Personal information
- Full name: Linn Maria Grant
- Born: 20 June 1999 (age 27) Helsingborg, Sweden
- Sporting nationality: Sweden

Career
- College: Arizona State University
- Turned professional: 2021
- Current tours: LPGA Tour (joined 2022) Ladies European Tour (joined 2022)
- Professional wins: 13

Number of wins by tour
- LPGA Tour: 2
- Ladies European Tour: 6
- Other: 6

Best results in LPGA major championships
- Chevron Championship: T17: 2024
- Women's PGA C'ship: T9: 2024
- U.S. Women's Open: T9: 2025
- Women's British Open: T10: 2024
- Evian Championship: T8: 2022

Achievements and awards
- Nordic Golf Tour Order of Merit: 2020
- Sunshine Ladies Tour Order of Merit: 2022
- Ladies European Tour Rookie of the Year: 2022
- Ladies European Tour Order of Merit winner: 2022
- Ladies European Tour Player of the Year: 2022
- Swedish Golfer of the Year: 2022

= Linn Grant =

Swedish professional golfer (born 1999)

Linn Maria Grant (born 20 June 1999) is a Swedish professional golfer who plays on the LPGA Tour and Ladies European Tour.
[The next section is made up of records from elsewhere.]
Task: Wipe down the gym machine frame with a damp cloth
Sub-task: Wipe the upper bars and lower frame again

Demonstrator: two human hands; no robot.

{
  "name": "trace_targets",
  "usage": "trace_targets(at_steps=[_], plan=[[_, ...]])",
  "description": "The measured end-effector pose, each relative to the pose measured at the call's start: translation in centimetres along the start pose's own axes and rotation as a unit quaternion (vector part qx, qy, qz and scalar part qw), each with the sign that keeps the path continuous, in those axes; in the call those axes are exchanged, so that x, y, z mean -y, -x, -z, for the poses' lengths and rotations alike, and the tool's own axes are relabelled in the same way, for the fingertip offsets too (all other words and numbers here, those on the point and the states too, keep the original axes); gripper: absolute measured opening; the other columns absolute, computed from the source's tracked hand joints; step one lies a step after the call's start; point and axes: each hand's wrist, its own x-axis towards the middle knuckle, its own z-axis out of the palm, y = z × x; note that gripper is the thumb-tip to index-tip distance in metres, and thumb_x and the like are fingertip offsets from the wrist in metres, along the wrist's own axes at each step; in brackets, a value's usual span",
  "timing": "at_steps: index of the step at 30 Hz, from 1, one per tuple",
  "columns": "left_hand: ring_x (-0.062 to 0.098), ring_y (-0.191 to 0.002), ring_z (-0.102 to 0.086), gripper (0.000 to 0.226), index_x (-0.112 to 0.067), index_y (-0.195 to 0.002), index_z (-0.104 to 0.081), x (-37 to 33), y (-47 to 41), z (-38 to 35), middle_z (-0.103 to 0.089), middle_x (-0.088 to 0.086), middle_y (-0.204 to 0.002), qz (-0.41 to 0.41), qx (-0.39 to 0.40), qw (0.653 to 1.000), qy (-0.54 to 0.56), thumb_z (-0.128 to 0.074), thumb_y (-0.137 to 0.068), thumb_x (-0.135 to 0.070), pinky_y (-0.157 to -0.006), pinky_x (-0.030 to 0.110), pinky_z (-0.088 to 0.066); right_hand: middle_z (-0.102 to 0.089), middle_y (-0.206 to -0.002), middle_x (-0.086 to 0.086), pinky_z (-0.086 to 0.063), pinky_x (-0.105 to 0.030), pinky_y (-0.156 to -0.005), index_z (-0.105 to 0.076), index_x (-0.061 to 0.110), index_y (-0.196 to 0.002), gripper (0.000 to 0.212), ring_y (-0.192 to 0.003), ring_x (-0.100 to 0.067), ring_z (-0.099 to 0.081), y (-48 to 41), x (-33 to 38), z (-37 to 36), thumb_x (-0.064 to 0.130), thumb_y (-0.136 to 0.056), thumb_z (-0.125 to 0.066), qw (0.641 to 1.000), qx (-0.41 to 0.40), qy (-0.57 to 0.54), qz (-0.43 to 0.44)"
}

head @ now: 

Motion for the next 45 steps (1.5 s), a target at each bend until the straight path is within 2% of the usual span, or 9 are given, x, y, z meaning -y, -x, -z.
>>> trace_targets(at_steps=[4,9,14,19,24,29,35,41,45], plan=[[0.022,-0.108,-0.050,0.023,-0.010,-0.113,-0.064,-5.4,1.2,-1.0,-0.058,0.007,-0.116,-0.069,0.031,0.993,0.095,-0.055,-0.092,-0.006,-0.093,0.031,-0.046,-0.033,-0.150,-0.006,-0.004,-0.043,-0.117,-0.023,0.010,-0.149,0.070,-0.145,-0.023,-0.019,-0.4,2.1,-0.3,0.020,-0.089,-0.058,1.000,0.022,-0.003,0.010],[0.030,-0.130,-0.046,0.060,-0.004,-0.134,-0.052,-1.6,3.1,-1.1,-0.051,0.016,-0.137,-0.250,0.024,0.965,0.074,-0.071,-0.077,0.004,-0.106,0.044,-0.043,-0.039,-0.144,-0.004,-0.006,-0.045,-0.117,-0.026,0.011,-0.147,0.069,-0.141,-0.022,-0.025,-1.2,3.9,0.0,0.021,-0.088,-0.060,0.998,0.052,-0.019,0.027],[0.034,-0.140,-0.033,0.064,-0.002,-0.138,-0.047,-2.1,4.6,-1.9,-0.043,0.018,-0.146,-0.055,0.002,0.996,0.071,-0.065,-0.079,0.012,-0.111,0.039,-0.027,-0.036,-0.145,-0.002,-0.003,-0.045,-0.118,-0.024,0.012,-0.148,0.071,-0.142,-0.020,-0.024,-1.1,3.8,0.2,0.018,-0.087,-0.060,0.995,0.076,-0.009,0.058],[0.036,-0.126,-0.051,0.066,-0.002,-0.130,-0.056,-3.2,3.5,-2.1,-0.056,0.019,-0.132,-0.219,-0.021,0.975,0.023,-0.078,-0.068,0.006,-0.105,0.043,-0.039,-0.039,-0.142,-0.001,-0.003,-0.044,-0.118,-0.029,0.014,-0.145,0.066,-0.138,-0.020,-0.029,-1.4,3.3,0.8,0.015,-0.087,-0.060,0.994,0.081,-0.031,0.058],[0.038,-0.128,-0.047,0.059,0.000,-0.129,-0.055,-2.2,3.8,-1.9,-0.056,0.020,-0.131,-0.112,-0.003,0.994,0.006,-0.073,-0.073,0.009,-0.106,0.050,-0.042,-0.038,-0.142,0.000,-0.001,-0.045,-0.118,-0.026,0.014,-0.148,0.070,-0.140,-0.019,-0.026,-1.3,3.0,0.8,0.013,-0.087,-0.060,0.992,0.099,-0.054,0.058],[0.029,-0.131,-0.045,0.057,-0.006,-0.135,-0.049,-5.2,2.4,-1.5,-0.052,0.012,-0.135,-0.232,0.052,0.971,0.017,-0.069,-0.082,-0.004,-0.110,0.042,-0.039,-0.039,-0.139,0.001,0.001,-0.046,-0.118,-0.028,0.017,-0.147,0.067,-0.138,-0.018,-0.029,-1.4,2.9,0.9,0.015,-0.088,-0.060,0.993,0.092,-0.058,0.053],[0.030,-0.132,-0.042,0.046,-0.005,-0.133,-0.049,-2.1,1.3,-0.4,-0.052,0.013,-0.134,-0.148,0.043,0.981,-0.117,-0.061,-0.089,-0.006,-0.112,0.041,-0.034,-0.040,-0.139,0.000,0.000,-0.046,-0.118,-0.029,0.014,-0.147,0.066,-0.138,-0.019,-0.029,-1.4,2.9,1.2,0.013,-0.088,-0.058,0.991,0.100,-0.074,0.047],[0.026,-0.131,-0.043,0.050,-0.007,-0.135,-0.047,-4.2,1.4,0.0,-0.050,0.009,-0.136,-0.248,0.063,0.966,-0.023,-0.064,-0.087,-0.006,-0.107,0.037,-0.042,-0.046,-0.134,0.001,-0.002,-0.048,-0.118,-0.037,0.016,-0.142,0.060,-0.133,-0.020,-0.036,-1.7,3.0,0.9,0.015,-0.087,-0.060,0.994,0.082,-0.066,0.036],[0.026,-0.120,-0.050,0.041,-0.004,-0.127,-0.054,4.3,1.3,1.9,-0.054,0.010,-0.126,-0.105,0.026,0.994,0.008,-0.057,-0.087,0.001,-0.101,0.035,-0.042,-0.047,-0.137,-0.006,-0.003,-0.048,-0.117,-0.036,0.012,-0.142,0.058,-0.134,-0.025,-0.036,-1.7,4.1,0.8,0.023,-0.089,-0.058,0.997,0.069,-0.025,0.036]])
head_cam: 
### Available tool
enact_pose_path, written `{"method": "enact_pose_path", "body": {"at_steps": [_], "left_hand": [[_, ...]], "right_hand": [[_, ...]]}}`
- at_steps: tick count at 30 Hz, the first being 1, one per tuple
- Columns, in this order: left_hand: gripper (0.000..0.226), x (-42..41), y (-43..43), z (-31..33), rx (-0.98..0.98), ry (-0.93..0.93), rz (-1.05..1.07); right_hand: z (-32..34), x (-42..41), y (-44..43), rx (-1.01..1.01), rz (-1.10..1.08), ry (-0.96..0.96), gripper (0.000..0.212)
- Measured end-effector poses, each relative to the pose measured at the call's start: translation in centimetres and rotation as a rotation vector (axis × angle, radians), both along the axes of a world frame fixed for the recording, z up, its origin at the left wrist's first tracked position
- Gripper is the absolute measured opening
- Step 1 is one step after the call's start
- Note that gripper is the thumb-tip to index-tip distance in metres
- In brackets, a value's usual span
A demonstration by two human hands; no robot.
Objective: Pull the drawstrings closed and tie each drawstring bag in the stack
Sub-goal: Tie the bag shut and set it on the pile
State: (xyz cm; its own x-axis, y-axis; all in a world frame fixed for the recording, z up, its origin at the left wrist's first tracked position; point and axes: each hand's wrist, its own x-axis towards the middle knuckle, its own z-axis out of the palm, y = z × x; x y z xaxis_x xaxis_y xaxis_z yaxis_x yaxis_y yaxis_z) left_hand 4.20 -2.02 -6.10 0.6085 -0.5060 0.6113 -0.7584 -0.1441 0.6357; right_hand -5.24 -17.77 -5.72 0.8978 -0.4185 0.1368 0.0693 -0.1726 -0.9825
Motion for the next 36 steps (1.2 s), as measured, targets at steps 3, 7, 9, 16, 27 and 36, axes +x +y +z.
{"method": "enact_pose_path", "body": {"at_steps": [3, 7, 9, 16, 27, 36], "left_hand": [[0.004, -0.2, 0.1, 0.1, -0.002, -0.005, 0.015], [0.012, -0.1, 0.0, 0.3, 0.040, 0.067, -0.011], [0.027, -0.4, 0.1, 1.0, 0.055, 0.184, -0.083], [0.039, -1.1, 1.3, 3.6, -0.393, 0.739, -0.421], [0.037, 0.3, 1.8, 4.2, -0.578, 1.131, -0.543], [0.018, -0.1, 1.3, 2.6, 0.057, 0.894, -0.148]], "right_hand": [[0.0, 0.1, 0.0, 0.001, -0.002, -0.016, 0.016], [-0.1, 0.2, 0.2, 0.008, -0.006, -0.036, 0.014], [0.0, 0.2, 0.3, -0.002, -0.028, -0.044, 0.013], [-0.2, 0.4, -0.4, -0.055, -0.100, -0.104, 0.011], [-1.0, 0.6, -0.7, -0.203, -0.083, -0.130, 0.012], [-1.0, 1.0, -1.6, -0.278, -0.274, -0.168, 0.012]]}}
She has won twice on the LPGA Tour. As an amateur, she won the 2017 Ladies' British Open Amateur Stroke Play Championship.

==Family and early years==
Grant is the granddaughter of James Grant, a Scottish golf professional who emigrated from Inverness in Scotland to Helsingborg in Sweden. The Grant family has had a fair bit of success on Catriona Matthew's home track, North Berwick Golf Club. James won the Scottish Boys Championship on the course, and Linn won the British Amateur Stroke Play Championship there, 49 years later. James died when Linn was 6 years old. Her father John played on the Swedish Golf Tour and has seven wins on the Swedish Senior Tour.

==Amateur career==
Grant joined the Swedish National Team in 2016 and represented her country at the European Girls' Team Championship, where Sweden was runner-up in 2016 and winner in 2017. She was part of the 3rd place team at the World Junior Girls Championship in Canada in 2017. She was then part of the Swedish teams that won the European Ladies' Team Championship a record three times in 2018, 2019 and 2020, teamed with Frida Kinhult, Sara Kjellker, Amanda Linnér, Maja Stark and Beatrice Wallin.

She also excelled individually. In 2016 she won the Doral-Publix Junior Classic and the Junior Masters Invitational. In 2017 she won the German Girls Open and recorded a season's Scottish double as she won the Helen Holm Scottish Women's Open Championship at Royal Troon by five strokes and the Ladies' British Open Amateur Stroke Play Championship at North Berwick Golf Club.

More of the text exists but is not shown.